Une ultime péripétie dans le laborieux processus d’élaboration du budget de la France pour 2026. Alors que Sébastien Lecornu a une dernière fois engagé la responsabilité de son gouvernement, vendredi 30 janvier, pour faire adopter ce texte crucial, le cadrage financier du projet vient d’être modifié, mais en dehors de la procédure normale.

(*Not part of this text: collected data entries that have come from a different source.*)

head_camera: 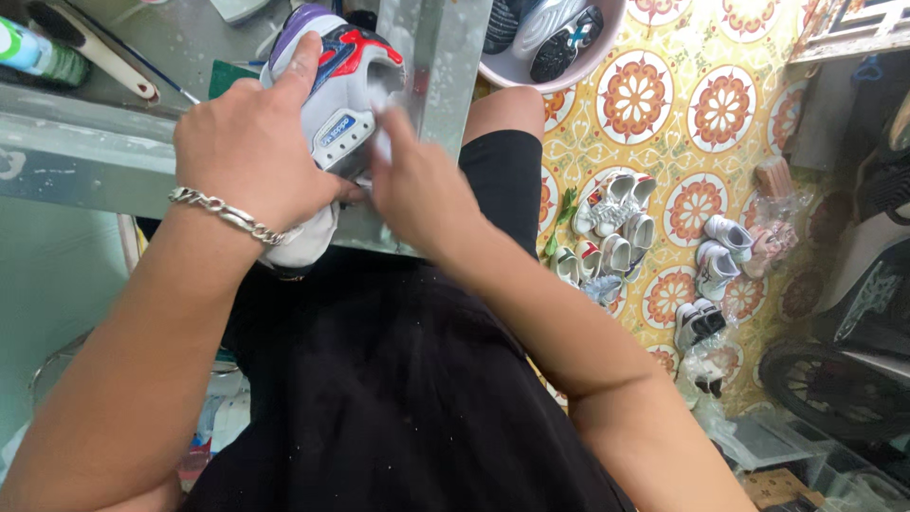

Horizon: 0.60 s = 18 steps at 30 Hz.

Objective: The person cleans a shoe using a brush and water at a sink. The person applies a cleaning solution from a bottle, scrubs the exterior and interior of the shoe with a brush, and rinses it under a running faucet.

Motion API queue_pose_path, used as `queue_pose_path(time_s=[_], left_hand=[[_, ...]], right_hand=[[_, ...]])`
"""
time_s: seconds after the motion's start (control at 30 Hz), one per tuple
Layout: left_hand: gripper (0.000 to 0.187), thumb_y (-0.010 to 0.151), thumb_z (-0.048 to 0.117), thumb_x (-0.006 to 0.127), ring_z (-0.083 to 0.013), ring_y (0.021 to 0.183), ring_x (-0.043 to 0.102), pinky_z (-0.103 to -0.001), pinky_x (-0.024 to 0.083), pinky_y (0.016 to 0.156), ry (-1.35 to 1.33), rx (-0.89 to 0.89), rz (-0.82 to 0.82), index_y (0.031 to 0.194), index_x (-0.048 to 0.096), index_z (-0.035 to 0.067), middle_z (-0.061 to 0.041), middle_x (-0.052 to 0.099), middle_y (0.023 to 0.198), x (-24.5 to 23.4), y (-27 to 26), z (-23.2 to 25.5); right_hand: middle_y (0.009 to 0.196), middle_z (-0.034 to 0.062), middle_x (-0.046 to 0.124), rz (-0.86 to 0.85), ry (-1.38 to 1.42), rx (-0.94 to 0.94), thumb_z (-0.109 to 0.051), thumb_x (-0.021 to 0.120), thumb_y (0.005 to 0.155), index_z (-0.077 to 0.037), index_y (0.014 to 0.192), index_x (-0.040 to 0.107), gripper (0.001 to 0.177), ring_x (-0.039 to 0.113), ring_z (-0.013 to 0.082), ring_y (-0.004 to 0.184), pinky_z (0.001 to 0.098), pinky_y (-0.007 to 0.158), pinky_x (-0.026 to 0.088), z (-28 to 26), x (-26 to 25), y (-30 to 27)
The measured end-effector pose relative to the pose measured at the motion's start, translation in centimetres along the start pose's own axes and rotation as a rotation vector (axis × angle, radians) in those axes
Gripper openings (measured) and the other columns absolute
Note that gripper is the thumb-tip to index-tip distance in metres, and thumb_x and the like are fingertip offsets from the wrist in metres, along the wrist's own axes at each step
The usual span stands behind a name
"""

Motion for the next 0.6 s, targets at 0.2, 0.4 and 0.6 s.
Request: queue_pose_path(time_s=[0.2, 0.4, 0.6], left_hand=[[0.140, 0.050, 0.061, 0.098, -0.0371, 0.087, 0.070, -0.045, 0.057, 0.077, 0.019, 0.019, 0.006, 0.165, 0.030, 0.019, -0.019, 0.068, 0.094, 0.3, 0.2, 0.3], [0.134, 0.049, 0.056, 0.099, -0.0392, 0.083, 0.070, -0.048, 0.056, 0.072, -0.018, 0.064, 0.089, 0.161, 0.035, 0.019, -0.020, 0.068, 0.091, 0.3, 0.4, -0.3], [0.135, 0.048, 0.055, 0.099, -0.0390, 0.086, 0.070, -0.048, 0.055, 0.075, -0.050, 0.082, 0.100, 0.161, 0.035, 0.018, -0.019, 0.069, 0.093, 0.4, 0.3, -0.1]], right_hand=[[0.078, 0.0257, 0.070, 0.013, -0.116, -0.029, -0.021, 0.057, 0.101, -0.016, 0.141, 0.046, 0.042, 0.067, 0.0488, 0.073, 0.0620, 0.064, 0.050, 0.9, -2.1, 0.7], [0.082, 0.0259, 0.070, -0.056, 0.019, -0.121, -0.021, 0.059, 0.102, -0.013, 0.137, 0.047, 0.038, 0.068, 0.0486, 0.077, 0.0609, 0.070, 0.051, -1.5, -0.3, -2.4], [0.082, 0.0232, 0.072, 0.054, -0.105, -0.081, -0.026, 0.063, 0.102, -0.019, 0.138, 0.053, 0.037, 0.069, 0.0477, 0.077, 0.0592, 0.070, 0.052, 0.7, -2.1, 2.4]])
Point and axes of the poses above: each hand's wrist, its own y-axis towards the middle knuckle, its own x-axis out of the palm, z = x × y, the point moved 6 cm from there along y, towards the middle knuckle
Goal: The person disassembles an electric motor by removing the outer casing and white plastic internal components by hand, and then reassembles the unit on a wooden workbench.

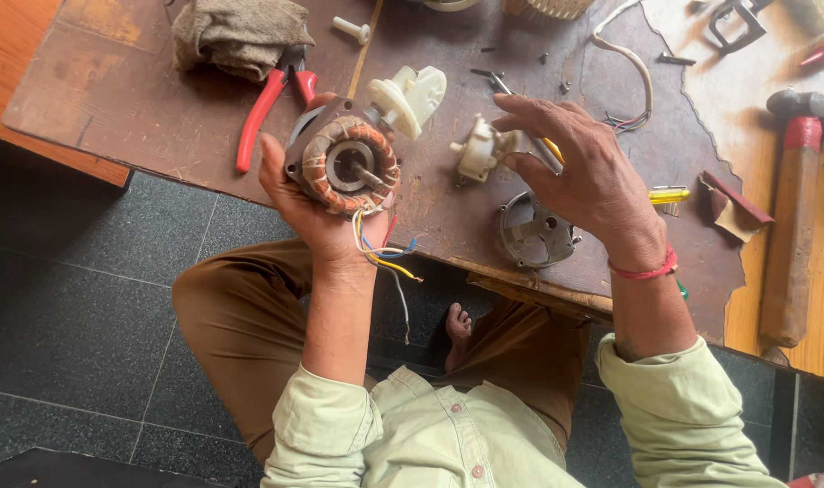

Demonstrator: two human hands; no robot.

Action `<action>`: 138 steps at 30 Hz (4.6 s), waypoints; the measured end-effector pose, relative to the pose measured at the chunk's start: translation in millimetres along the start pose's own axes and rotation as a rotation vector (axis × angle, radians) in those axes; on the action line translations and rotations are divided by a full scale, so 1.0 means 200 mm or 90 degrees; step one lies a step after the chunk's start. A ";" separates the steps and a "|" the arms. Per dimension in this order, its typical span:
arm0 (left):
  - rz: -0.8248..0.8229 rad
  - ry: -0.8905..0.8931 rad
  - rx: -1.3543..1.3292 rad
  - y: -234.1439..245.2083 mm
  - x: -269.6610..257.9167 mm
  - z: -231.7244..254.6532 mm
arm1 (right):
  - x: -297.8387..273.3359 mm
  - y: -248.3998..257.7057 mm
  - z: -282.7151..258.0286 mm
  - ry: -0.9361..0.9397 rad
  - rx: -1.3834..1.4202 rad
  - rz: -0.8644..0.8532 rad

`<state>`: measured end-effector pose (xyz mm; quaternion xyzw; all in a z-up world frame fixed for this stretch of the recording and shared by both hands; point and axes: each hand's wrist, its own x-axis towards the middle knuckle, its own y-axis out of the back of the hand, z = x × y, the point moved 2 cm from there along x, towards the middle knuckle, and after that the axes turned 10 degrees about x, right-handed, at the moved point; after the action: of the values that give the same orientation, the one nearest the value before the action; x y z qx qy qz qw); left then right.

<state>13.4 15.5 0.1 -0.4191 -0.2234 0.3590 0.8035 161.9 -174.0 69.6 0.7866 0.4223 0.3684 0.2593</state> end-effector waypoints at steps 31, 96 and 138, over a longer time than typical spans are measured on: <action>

« A la suite d’une erreur matérielle », l’amendement préparé par l’exécutif visant à actualiser les grands équilibres du budget en fonction des derniers arbitrages de Matignon « n’a pu être enregistré à l’Assemblée nationale », a indiqué l’exécutif, vendredi. Cet amendement essentiel avait pourtant « été préparé concomitamment et fait l’objet d’échanges pour en permettre le dépôt en amont de l’engagement de la responsabilité du gouvernement », a précisé ce dernier.
Résultat de ce cafouillage : la version sur laquelle les députés sont amenés à statuer lundi 2 février, et qui devrait devenir le budget définitif de la France, ne correspond pas à la réalité. L’article liminaire est « faux », a reconnu vendredi Philippe Juvin (Les Républicains, LR), le rapporteur général du budget à l’Assemblée. Cela « entache la sincérité du texte au regard des principes constitutionnels », juge également son homologue du Sénat, Jean-François Husson (LR). De quoi nourrir les recours qui ne manqueront pas d’être déposés auprès du Conseil constitutionnel une fois le budget considéré comme adopté par le Parlement, après l’échec attendu des motions de censure déposées par l’extrême droite et par la gauche non-socialiste.